This book identifies collaboration as a life-long operating procedure in T. S. Eliot's theory and practice, and it also illustrates the various ways he resisted that same assistance. Eliot's reflections upon this complicated process can be teased out of one of his poetic meditations written in 1935, the same year he visited the gardens of Burnt Norton with Emily Hale. Although “Burnt Norton” now appears as the first of Eliot's Four Quartets, the poem originally stood very much on its own. It turned up as the concluding piece in Collected Poems 1909–1935 and only began to be seen by its author as the opening of a series during the war, when he started composing additional quartets.
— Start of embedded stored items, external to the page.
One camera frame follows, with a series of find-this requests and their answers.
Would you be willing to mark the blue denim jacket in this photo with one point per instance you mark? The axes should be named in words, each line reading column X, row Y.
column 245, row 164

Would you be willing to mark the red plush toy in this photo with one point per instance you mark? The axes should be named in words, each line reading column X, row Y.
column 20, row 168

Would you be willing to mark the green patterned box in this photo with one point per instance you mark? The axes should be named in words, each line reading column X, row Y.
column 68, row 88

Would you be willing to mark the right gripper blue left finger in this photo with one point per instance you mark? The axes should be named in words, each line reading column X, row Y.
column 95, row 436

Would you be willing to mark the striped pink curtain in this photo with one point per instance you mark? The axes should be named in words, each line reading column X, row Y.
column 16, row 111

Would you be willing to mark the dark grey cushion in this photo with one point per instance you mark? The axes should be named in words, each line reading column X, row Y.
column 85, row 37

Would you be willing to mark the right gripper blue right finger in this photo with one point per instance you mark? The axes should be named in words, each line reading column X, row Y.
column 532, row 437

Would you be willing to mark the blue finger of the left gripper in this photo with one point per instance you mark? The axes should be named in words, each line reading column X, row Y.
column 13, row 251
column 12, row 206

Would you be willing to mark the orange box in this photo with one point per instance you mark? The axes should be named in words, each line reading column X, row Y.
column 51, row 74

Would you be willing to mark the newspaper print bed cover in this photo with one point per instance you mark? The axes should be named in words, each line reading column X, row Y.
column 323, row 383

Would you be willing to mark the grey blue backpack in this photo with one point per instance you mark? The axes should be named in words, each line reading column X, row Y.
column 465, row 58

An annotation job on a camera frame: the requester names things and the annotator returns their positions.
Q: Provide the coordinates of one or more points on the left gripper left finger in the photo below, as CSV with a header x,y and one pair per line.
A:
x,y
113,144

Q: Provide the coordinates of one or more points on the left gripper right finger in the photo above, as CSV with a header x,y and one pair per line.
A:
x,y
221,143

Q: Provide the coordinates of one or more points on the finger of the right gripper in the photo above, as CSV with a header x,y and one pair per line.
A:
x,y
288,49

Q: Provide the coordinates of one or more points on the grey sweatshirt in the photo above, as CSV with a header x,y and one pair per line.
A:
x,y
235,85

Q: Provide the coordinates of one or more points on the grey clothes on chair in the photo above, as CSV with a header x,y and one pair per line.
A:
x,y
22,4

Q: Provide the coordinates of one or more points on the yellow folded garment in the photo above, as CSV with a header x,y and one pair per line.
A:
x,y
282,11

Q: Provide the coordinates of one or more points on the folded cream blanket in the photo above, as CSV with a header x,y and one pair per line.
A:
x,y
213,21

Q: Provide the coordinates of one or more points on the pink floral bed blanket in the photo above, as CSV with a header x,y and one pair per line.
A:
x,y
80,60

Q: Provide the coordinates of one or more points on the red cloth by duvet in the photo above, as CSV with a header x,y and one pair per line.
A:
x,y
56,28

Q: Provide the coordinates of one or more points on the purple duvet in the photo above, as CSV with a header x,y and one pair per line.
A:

Consequently, “Burnt Norton” should not necessarily be read as a forward-looking poem that launches themes, images, ideas, and emotions that eventually surface in those subsequent quartets. Instead, it can be understood more accurately as a summary of Eliot's past experiences and the effects of those memories upon the present-day speaker. After offering a fairly dense, philosophical discussion of time, the speaker of “Burnt Norton” declares:
Footfalls echo in the memory
Down the passage which we did not take
Towards the door we never opened
Into the rose-garden. My words echo
Thus, in your mind.
But to what purpose
Disturbing the dust on a bowl of rose-leaves
I do not know.
Inhabit the garden. Shall we follow?
Quick, said the bird, find them, find them,
Round the corner. Through the first gate,
Into our first world, shall we follow
The deception of the thrush? Into our first world.
There they were, dignified, invisible,
Moving without pressure, over the dead leaves,
In the autumn heat, through the vibrant air,
And the bird called, in response to
The unheard music hidden in the shrubbery,
And the unseen eyebeam crossed, for the roses
Had the look of flowers that are looked at.